### TASK ITEM
The number of lines below containing the word "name" is all that should be returned.

Start of EXERCISE DATA

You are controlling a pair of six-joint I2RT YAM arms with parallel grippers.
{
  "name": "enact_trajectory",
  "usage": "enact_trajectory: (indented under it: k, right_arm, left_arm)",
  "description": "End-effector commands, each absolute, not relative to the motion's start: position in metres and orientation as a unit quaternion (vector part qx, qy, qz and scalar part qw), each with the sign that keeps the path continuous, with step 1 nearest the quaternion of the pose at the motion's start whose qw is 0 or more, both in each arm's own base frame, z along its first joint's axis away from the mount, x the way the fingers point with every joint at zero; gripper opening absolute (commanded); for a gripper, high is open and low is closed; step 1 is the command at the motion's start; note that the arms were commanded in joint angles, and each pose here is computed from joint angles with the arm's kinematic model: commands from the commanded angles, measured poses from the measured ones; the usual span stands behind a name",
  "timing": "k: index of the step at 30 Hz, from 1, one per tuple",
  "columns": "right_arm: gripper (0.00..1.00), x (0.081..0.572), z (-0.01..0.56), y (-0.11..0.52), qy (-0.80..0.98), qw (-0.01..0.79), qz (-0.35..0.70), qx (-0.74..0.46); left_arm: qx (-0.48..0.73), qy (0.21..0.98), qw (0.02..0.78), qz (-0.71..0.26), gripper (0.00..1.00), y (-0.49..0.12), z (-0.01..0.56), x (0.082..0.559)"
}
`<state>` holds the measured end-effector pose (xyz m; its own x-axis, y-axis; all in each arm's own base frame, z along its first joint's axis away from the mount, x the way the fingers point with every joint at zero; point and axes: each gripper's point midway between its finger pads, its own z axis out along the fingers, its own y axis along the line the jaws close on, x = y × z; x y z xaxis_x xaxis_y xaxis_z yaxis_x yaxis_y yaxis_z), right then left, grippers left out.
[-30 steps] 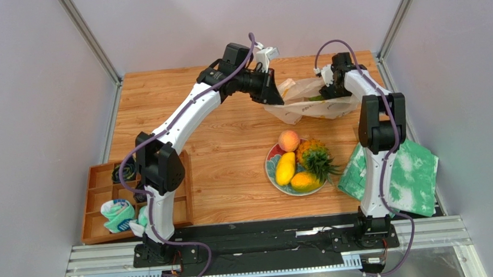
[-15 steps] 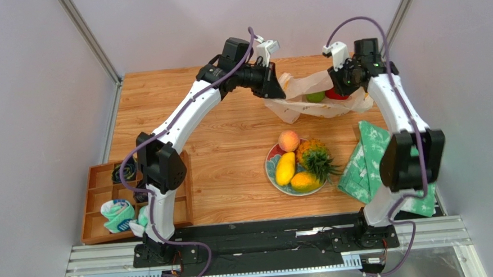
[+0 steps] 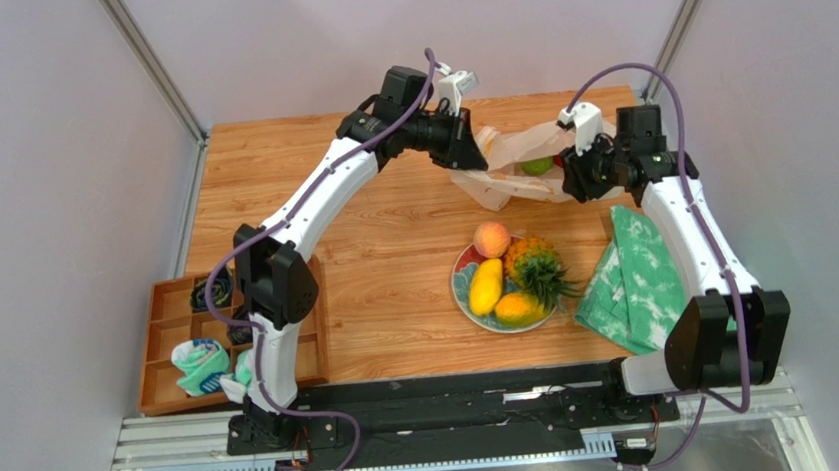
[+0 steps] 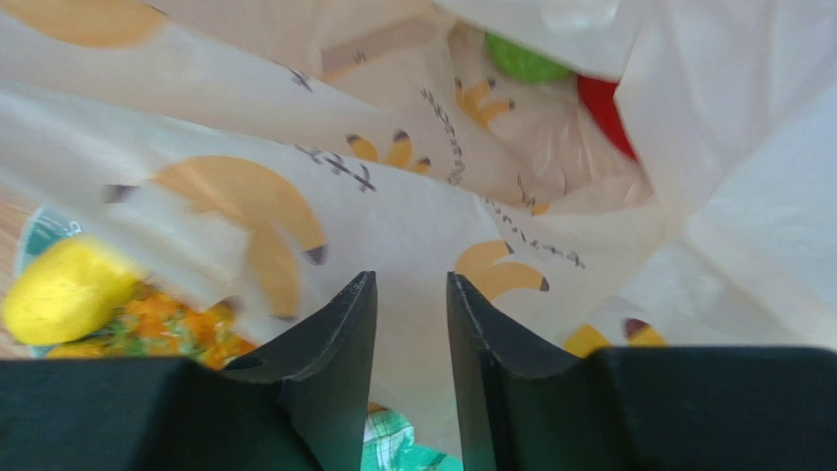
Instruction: Take the fake fruits out of the plastic bag
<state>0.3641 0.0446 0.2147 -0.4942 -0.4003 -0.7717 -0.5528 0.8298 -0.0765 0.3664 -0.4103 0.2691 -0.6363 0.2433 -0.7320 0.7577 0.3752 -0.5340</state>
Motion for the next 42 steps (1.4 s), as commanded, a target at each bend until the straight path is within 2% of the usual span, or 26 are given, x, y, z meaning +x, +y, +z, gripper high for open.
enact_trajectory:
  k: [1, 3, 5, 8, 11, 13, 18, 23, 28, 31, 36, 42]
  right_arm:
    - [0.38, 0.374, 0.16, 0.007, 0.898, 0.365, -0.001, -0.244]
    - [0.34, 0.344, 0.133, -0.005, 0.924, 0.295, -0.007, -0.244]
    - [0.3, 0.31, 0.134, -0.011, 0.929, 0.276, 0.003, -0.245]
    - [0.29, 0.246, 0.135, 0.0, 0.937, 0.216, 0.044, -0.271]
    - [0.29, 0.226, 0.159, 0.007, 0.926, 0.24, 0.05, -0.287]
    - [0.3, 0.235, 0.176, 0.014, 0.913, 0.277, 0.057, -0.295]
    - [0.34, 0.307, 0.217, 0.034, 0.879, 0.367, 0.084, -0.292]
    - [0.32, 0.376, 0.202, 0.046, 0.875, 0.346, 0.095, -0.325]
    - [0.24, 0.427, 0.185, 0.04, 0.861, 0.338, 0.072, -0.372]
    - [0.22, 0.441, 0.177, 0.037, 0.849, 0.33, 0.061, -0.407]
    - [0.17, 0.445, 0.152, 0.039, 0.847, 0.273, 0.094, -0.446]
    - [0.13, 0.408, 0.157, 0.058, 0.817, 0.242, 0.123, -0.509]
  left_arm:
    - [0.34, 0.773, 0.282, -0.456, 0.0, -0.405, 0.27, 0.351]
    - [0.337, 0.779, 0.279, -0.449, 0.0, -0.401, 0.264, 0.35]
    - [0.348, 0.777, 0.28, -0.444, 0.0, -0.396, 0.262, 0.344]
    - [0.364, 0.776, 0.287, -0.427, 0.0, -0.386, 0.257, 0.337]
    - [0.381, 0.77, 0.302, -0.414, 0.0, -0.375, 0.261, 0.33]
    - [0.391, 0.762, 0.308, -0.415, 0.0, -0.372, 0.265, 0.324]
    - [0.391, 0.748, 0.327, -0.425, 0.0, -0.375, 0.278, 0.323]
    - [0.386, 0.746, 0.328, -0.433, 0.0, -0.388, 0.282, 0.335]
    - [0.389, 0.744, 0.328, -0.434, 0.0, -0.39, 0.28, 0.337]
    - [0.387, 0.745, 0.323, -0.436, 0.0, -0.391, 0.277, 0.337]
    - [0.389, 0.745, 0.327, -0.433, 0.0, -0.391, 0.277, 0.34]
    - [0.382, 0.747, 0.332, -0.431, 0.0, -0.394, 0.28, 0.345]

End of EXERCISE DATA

### YOUR SOLUTION
2